Competition ELISA using Fab Z13, IgG 4E10, and IgG 2F5 against their BIO counterparts for recognition of immobilized MN 2031c peptide. Fab Z13 (BIO) (A), IgG 4E10 (BIO) (B), and IgG 2F5 (BIO) (C) were coincubated with various concentrations of competing MAb and added to wells containing immobilized 2031c. Each data point represents the mean of duplicate samples.

FIG. 5

Competition ELISA of IgG 4E10 and IgG 2F5 against their BIO counterparts for recognition of immobilized gp41(VT)_IIIB. IgG 4E10 (BIO) (A) and IgG 2F5 (BIO) (B) were coincubated with various concentrations of competing MAb and added to wells containing immobilized gp41(VT)_IIIB. No competition was observed for either of the BIO MAbs using an irrelevant MAb, IgG KZ52. Each data point represents the mean of duplicate samples.

FIG. 6

Amino acid sequences of peptides affinity selected from an HxB2 gp160 fragment library using IgG 4E10 or IgG 2F5. The HxBc2 gp160 protein fragment phage display library was subjected to four rounds of panning using either IgG 4E10 (A) or IgG 2F5 (B) as selecting agents. Random clones were selected from the enriched pools of phage and tested for reactivity against IgG 4E10 and/or IgG 2F5 by ELISA, and the positive clones were sequenced in the insert region. The residues that are in bold text and underlined represent the minimal motif that is shared by overlapping peptides.

FIG. 7

Binding by ELISA of Fab b12, IgG 2F5, IgG 4E10, Fab Z13, and IgG KZ52 to various concentrations of HIV-1_MN (MN-1000×) viral particles captured by human anti-HLA MAb L-243. All MAbs were used at 10 μg/ml. O.D., optical density.

FIG. 8

MAb binding to H9 cells infected with HIV-1_MN and HIV-1_HxB2 as measured by flow cytometry. (A) H9 cells infected with HIV-1_MN were probed with IgG 4E10 (100 μg/ml), Fab Z13 (200 μg/ml), IgG 2F5 (100 μg/ml), IgG b12 (50 μg/ml), IgG 50–69 (10 μg/ml), and Fab ELZ510 (200 μg/ml). (B) H9 cells infected with HIV-1_HxB2 were probed with IgG 4E10, IgG 2F5, IgG b12, and IgG KZ52 (100 μg/ml each) or IgG 50–69 (20 μg/ml).

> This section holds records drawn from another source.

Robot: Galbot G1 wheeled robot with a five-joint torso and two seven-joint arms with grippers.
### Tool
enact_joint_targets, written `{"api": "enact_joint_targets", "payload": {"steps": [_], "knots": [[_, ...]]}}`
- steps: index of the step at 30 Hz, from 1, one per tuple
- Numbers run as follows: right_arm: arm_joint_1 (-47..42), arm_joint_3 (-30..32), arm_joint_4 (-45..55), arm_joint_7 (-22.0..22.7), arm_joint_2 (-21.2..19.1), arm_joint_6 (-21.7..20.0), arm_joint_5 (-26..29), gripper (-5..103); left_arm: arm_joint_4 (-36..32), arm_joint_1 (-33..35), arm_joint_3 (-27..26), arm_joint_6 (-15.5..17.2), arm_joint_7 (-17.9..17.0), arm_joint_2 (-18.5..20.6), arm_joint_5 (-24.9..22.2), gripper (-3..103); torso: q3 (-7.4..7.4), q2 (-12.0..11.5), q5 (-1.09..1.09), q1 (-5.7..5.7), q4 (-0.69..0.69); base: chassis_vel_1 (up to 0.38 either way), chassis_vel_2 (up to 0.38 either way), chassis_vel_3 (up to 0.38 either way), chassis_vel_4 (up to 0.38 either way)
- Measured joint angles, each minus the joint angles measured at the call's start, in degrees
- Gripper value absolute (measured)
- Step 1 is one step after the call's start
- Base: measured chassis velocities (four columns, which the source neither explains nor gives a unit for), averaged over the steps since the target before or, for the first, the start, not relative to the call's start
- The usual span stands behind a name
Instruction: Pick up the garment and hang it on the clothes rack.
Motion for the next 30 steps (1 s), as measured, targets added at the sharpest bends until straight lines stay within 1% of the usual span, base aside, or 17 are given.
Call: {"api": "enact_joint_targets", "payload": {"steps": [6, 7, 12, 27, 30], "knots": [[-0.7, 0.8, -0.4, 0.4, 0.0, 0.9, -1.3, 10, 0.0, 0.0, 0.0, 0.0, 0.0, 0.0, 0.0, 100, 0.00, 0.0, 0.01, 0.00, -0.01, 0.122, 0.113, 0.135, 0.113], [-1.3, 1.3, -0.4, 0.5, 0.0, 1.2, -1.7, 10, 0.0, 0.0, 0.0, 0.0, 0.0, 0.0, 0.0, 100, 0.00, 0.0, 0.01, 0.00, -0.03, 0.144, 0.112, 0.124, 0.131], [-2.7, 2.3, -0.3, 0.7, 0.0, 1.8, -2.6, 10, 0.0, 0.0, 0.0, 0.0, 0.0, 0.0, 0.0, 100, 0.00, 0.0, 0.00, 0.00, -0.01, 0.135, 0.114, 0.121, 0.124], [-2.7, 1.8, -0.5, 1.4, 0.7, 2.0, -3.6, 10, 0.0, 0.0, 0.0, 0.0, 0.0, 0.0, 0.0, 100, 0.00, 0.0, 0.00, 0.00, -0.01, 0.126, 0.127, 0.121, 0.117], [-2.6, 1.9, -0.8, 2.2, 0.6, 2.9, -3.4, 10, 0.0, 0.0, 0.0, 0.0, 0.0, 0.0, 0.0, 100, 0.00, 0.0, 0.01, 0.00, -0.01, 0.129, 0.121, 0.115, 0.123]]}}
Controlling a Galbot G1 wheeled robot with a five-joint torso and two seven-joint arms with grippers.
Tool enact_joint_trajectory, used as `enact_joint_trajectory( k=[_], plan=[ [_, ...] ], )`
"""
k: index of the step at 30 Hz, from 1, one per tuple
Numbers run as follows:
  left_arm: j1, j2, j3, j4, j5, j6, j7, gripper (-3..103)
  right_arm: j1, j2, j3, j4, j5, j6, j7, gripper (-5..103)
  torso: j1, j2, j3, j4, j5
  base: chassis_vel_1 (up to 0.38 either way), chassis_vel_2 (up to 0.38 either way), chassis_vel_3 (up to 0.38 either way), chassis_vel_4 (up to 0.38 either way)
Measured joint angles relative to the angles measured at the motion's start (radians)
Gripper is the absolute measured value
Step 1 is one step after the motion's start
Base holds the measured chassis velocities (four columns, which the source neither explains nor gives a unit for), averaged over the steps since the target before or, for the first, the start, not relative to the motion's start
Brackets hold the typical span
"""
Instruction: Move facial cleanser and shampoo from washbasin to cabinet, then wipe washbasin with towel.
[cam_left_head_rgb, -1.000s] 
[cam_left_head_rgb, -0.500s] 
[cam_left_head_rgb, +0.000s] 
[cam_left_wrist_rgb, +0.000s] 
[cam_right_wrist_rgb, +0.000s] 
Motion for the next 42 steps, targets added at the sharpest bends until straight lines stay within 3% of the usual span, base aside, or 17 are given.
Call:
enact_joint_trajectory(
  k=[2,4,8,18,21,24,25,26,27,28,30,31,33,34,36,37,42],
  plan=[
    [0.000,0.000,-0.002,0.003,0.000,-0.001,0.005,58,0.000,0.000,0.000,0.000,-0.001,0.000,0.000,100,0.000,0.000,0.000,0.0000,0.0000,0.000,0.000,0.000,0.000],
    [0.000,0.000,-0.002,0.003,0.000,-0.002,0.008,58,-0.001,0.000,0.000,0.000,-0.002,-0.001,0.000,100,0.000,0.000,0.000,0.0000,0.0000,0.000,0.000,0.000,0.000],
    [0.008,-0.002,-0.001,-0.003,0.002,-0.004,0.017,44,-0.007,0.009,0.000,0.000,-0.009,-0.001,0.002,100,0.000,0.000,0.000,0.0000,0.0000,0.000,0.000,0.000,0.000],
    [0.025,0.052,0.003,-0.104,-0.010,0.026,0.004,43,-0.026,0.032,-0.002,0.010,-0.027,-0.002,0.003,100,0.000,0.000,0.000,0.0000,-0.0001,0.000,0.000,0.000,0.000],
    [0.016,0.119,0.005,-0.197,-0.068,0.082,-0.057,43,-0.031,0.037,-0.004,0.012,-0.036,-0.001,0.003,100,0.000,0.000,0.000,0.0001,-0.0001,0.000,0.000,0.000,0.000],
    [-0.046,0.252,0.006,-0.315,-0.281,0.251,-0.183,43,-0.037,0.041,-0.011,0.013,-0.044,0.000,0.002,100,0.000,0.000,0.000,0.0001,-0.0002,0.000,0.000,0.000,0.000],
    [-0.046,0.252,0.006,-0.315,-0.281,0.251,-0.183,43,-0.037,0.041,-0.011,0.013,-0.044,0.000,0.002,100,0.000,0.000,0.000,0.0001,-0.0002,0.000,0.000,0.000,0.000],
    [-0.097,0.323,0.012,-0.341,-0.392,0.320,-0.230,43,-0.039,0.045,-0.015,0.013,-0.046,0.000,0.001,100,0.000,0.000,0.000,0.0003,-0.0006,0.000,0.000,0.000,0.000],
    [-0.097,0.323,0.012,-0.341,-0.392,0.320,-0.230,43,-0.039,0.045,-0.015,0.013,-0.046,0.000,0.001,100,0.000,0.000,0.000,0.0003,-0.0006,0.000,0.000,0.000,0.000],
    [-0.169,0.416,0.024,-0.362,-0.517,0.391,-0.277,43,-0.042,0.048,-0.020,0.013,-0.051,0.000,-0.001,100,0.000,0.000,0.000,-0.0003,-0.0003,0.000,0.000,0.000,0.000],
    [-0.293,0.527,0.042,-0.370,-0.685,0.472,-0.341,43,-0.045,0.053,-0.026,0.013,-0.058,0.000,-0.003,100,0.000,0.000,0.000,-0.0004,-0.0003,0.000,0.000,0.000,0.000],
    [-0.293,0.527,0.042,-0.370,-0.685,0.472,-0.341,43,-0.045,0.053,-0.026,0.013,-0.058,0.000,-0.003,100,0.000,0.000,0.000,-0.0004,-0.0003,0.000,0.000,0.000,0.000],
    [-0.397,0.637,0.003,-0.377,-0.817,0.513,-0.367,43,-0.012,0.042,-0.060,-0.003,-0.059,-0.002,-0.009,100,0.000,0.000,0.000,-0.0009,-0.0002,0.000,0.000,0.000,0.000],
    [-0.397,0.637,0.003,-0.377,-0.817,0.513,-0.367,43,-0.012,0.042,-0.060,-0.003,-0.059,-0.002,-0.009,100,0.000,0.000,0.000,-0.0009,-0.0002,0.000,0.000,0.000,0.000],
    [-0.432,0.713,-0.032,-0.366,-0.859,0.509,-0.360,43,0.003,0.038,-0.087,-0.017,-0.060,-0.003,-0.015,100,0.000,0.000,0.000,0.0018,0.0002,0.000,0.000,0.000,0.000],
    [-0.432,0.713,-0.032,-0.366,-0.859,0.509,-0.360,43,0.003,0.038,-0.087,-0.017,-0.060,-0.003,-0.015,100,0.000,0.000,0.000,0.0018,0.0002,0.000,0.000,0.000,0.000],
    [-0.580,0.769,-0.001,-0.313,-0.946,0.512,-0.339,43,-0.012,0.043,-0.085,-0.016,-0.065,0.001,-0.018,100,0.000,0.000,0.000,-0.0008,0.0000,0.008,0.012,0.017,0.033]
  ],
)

Infected cells were incubated in the presence or absence of 25 μg of sCD4 per ml for 1 h at 37°C prior to the addition of MAbs. Uninfected H9 cells were also probed by each MAb at the same concentration and always yielded background signals that were lower than that observed for the negative control MAbs on infected cells.

FIG. 9

Binding of anti-gp41 MAbs to SOS-gp140_JRFL(A), gp41(VT)_IIIB (B), and gp160(PS)_IIIB (C) coated directly on polystyrene plates either untreated (Native) or following treatment with SDS, dithiothreitol, and boiling (Denatured [for more details, see Materials and Methods]), as measured by ELISA. IgG 50–69 and Fab T3 are cluster I (cl.I) and cluster II (cl.II) MAbs, respectively.

FIG. 10

Cartoon model of the HIV-1 putative trimeric envelope spike. Most of the surface of gp41 is believed to be occluded by gp120 and other molecules of gp41. A region of gp41 close to the membrane defined by MAbs 2F5, Z13, and 4E10 is suggested to be exposed to antibody binding. An IgG molecule is shown to scale in proximity to the proposed binding region. The trimer is based on the structure proposed by Kwong et al. (32). The IgG molecule dimensions are taken from those of a human IgG1 molecule (46). Surfaces were calculated using the msms program (59).